PF não consegue ver vídeos da Operação Contenção e aciona STF: 945 arquivos em nuvem impedem perícia e levantam suspeitas após 122 mortes no Comando Vermelho

PF aponta falha na disponibilização de vídeos da Operação Contenção e busca acesso via STF, gerando preocupação sobre investigação de 122 mortes.

A Polícia Federal informou ao Supremo Tribunal Federal (STF) que não obteve sucesso na perícia dos vídeos referentes à Operação Contenção. A corporação relatou que os 945 arquivos disponibilizados pela Polícia Civil do Rio de Janeiro, em formato apenas de nuvem, tornaram a análise pericial inviável.

Este impasse surge em um contexto de alta letalidade, já que a Operação Contenção, deflagrada em outubro de 2025 contra o Comando Vermelho, resultou na morte de 122 pessoas. A operação, que ocorreu nos Complexos da Penha e do Alemão, foi marcada por denúncias de execuções.

O pedido por esses vídeos partiu do gabinete do ministro Alexandre de Moraes, como parte da Arguição de Descumprimento de Preceito Fundamental 635, conhecida como ADPF das Favelas. O objetivo era estabelecer limites para a atuação policial em comunidades, visando reduzir a letalidade.

STF havia determinado preservação de cenas de crime e uso de câmeras corporais pela Polícia Civil.

A ADPF das Favelas determinou medidas como a **obrigatória preservação de cenas de crimes**, especialmente mortes, e a instalação de câmeras em viaturas. O uso de câmeras corporais por policiais civis já era uma exigência.

No entanto, a Polícia Civil do Rio de Janeiro disponibilizou apenas o acesso para reprodução direta dos 945 vídeos.

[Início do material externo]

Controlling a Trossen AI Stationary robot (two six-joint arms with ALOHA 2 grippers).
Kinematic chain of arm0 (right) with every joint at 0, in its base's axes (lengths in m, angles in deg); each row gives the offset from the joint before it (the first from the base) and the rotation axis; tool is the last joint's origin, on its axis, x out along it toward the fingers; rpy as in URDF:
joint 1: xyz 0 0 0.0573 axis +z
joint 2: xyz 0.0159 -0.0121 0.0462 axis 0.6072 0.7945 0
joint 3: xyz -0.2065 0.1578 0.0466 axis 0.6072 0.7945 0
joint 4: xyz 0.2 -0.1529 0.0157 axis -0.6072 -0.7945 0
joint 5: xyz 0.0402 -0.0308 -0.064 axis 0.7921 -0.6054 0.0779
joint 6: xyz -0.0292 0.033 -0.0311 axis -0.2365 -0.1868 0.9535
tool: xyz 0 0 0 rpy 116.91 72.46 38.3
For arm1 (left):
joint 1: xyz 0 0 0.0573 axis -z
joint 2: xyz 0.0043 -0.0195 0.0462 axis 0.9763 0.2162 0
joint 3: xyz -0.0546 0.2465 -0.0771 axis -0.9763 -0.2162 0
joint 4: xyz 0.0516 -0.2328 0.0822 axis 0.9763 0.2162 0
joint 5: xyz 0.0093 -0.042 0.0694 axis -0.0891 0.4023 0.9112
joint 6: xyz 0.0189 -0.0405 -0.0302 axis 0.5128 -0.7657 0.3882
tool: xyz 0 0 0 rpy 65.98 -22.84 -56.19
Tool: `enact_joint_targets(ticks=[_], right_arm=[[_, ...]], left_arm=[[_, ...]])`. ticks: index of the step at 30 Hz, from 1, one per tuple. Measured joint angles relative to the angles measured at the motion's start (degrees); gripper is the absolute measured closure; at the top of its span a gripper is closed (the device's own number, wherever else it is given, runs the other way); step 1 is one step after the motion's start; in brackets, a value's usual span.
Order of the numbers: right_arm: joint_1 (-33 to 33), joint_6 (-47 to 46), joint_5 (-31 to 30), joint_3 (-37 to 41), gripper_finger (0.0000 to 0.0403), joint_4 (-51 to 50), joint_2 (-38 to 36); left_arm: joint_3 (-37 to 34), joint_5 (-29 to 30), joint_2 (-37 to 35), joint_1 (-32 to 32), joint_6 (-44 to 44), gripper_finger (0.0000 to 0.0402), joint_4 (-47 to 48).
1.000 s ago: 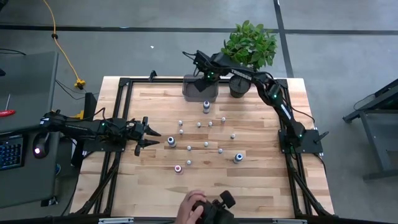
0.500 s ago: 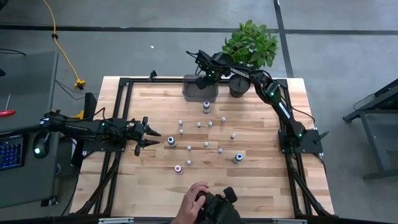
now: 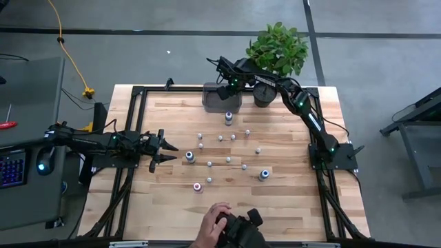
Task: Pick & Place food coloring
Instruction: Put the small orange food coloring bottle into the black bin
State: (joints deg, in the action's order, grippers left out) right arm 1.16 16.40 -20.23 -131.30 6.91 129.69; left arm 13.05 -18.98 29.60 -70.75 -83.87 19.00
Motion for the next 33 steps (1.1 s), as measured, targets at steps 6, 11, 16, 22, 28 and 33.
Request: enact_joint_targets(ticks=[6,11,16,22,28,33], right_arm=[[0.0,0.0,0.0,0.0,0.0318,-1.2,0.0],[0.0,-0.6,0.1,0.0,0.0318,-1.8,0.0],[0.0,-1.5,0.3,0.0,0.0317,-2.2,0.0],[0.0,-1.5,0.5,0.0,0.0317,-2.2,0.0],[0.0,-1.5,0.6,0.0,0.0317,-2.2,0.0],[0.0,-1.5,0.9,0.0,0.0317,-2.2,0.0]], left_arm=[[0.0,0.0,0.0,0.0,0.0,0.0238,0.0],[0.0,0.0,0.0,0.0,0.0,0.0238,0.0],[0.0,0.0,0.0,0.0,0.0,0.0238,0.0],[0.0,0.0,0.0,0.0,0.0,0.0238,0.0],[0.0,0.0,0.0,0.0,0.0,0.0238,0.0],[0.0,0.0,0.0,0.0,0.0,0.0238,0.0]])
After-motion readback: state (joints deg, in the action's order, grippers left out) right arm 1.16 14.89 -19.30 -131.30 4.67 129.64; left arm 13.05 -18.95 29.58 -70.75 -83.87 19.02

Essa limitação impediu o download e a extração dos arquivos para análise técnica e perícia, conforme descrito pelo diretor-geral substituto da PF, William Marcel Murad, em ofício enviado ao STF.

Murad solicitou explicitamente o acesso ao material em **mídia física**, argumentando que o acesso apenas para visualização direta inviabiliza a preservação e análise adequada das provas.

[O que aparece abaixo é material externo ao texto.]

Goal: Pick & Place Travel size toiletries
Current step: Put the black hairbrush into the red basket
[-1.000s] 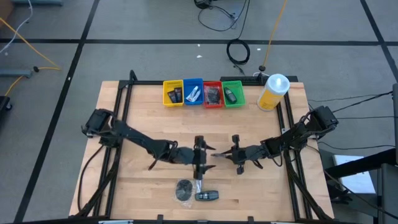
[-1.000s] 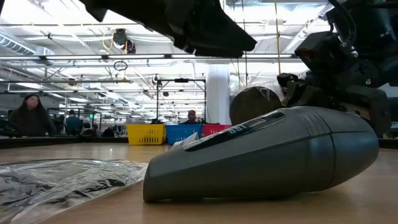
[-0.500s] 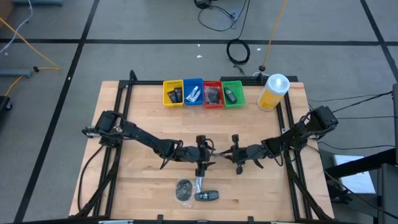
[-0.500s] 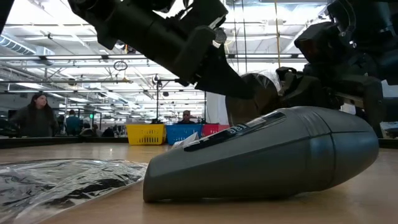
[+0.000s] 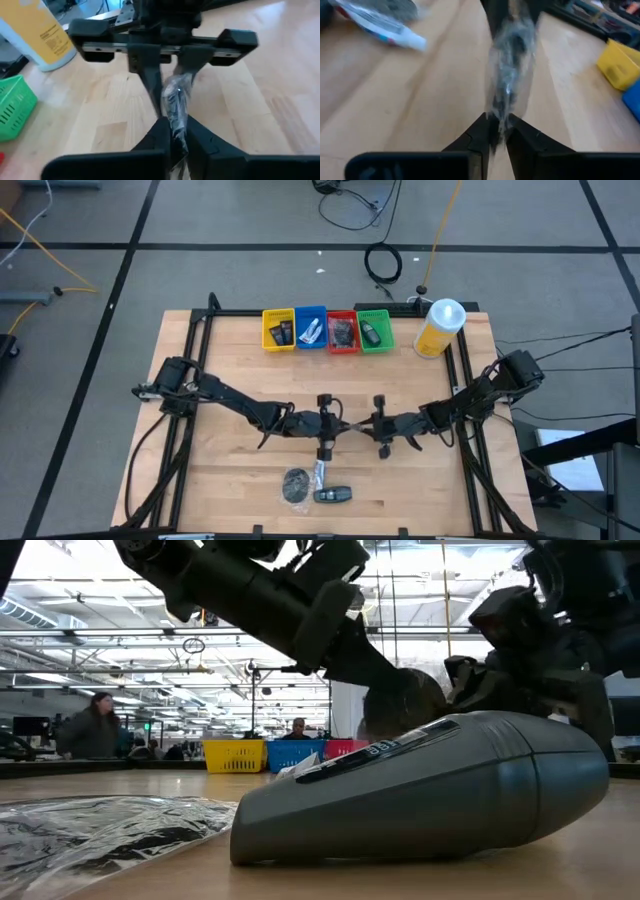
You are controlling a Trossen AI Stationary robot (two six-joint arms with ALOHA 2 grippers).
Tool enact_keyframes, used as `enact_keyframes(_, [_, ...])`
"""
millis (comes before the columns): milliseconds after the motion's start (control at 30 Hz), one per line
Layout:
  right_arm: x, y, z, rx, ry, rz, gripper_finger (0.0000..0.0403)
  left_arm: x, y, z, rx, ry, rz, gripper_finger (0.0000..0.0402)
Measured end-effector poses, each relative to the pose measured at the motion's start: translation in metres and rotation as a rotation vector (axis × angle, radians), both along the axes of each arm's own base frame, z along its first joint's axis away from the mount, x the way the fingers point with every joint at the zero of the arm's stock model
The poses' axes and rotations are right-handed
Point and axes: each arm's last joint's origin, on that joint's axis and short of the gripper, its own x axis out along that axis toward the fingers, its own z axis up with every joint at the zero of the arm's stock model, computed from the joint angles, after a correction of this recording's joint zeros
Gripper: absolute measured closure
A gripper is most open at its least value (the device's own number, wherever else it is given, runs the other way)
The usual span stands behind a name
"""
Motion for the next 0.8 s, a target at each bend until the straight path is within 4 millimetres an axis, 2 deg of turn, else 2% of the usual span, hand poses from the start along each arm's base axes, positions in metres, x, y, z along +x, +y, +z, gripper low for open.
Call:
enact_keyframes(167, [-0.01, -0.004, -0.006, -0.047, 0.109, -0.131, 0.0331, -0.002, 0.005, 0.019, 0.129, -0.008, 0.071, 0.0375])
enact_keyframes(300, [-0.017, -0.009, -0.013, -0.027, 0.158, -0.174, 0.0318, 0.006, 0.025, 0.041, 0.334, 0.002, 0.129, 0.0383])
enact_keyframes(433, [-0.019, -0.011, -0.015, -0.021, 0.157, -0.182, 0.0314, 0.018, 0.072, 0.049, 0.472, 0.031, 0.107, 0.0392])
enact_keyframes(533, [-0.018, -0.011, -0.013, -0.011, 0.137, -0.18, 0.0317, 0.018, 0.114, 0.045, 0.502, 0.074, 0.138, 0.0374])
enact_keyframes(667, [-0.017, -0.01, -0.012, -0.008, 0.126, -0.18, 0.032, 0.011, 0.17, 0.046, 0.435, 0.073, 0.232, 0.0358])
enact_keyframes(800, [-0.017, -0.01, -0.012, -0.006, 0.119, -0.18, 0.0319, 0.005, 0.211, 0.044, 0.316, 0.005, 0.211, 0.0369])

Falhas técnicas e baixa adesão de câmeras corporais são apontadas pela Polícia Civil.

A Polícia Civil admitiu que **menos da metade dos agentes utilizou as câmeras corporais** durante a Operação Contenção. A justificativa apresentada foram falhas técnicas nos equipamentos, o que levanta novas questões sobre a coleta de evidências.

Acredita-se que entre o material solicitado pelo STF estejam registros audiovisuais das necropsias, atendendo a um pedido da Defensoria Pública do Estado do Rio de Janeiro. A corporação, contudo, não comentou o ofício da Polícia Federal nem informou quando o material será disponibilizado integralmente.

Investigação da ADPF das Favelas aponta para possíveis irregularidades e ocultação de provas.

Após a operação, o Ministério Público Federal e a Defensoria Pública da União questionaram o cumprimento das regras estabelecidas pela ADPF. As denúncias ganharam força com a acusação de seis policiais por crimes como peculato e roubo.

Investigações preliminares indicam que policiais teriam arrombado casas, invadido imóveis sem autorização e constrangido moradores. A análise de imagens de câmeras corporais já teria identificado o roubo de um celular e de um fuzil, além de **tentativas de ocultar ou obstruir as câmeras** das fardas, o que é expressamente proibido.

A dificuldade da Polícia Federal em acessar e periciar os vídeos da Operação Contenção, apesar das determinações do STF, aumenta a pressão por transparência e rigor nas investigações sobre a alta letalidade em operações policiais no Rio de Janeiro.